Big City Problems: Toronto’s issues impact federal and Ontario politics

After 144 days, Toronto again has a full-time Mayor. Former NDP MP Olivia Chow took office on July 12 after defeating 101 other challengers in the June 26 by-election. Chow won the office with 37% of the vote to former Deputy Mayor Ana Bailão’s 32%, with the others trailing far behind. Chow is the first left-wing candidate to win the mayoralty since 2006, and with her victory expanded the left’s electoral map from the city centre into Toronto’s suburbs.

Chow may have the misfortune of inheriting the city’s growing crises. Toronto faces a budget shortfall of over $900 million this year, driven by falling Toronto Transit Commission (TTC) revenues and the skyrocketing cost of Toronto’s shelter system. As Toronto must balance its budget every year, the city has been raiding reserve funds and slashing capital expenditures in recent years to bridge the gap – which only grows wider. The city argues that Toronto taxpayers should not have to bear these costs alone. Toronto’s transit system carries commuters into the city’s economic heart from beyond its boundaries. Toronto’s shelter system is struggling to house both a growing flow of refugees and asylum seekers, along with populations affected by drug addiction and mental health crises. These challenges did not originate in Toronto, but as Canada’s largest urban centre it is a focal point. Media coverage of refugee claimants sleeping on the street in front of downtown shelters finally spurred the federal government into action, but the broader problems remain.

During the election campaign, the city appealed to both the Ontario and federal governments for support, but received no extra funding in either 2023 Budget. Chow has promised to increase property and land transfer taxes on the wealthy to generate more revenue, but these tax increases will not cover the city’s needs; let alone the new spending Chow promised during the campaign. Absent any new sources of revenue, Toronto will face major tax hikes and service cuts unless another level of government intervenes.   

Toronto’s fiscal challenge is compounded by its unaffordable housing. Decades of restrictive zoning policy has left the city with a housing shortage which has inflated prices to extremes. Some reports have suggested that Toronto is even losing housing units instead of adding them. The city did make major changes to its zoning rules during the campaign to facilitate ‘missing middle’ options, but may need to be pushed to go further.  

Toronto’s housing crisis is attracting policy solutions from almost every political party. Ontario’s Progressive Conservative government is promising to build more homes, and last year passed expansive legislation granting ‘strong mayor’ powers to get it done. Chow, however, promised not to use these powers. At the federal level, a barrage of spending measures meant to accelerate housing construction have not yet shown results. Meanwhile, Conservative leader Pierre Poilievre is spending time campaigning in Toronto against ‘gatekeepers’, promising to withhold federal funding for cities that don’t build enough houses. It appears that the Conservative leader would relish the chance to run against scenes of urban dysfunction under the city’s first left-wing mayor in more than a decade, but in putting the spotlight on housing Poilievre is making the first consistent Conservative appeal to urban voters in a generation.

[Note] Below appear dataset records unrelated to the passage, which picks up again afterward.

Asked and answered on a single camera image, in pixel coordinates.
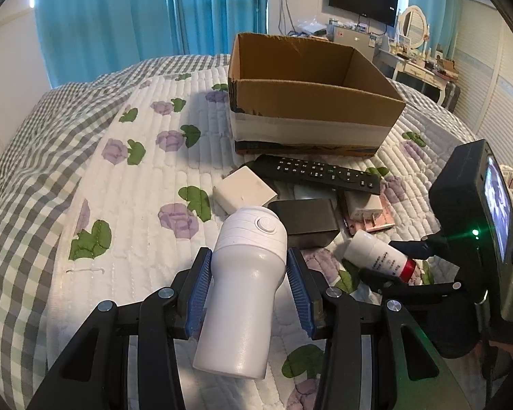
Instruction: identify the white bottle red cap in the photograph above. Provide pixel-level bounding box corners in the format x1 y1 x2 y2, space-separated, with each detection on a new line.
345 230 417 282

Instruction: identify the white thermos bottle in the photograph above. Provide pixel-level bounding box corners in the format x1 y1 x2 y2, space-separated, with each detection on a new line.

These crises and the political responses to them are putting Toronto and its future at the centre of Canada’s political debates. With 25 seats up for grabs in both the House of Commons and the Ontario Legislature, the city itself is an electoral powerhouse, and a further two dozen seats beyond its borders share similar voting patterns. Justin Trudeau’s Liberals have swept the city three times, though in 2011 the Harper Conservatives made significant inroads. Doug Ford’s PCs dominate the outer neighborhoods of the city, with the NDP claiming much of the centre. There is a highly competitive political landscape, and the emergence of contentious issues around Toronto’s future will make for some fascinating races in the next federal and provincial elections.

PAA will be following it all closely, from the heart of the action.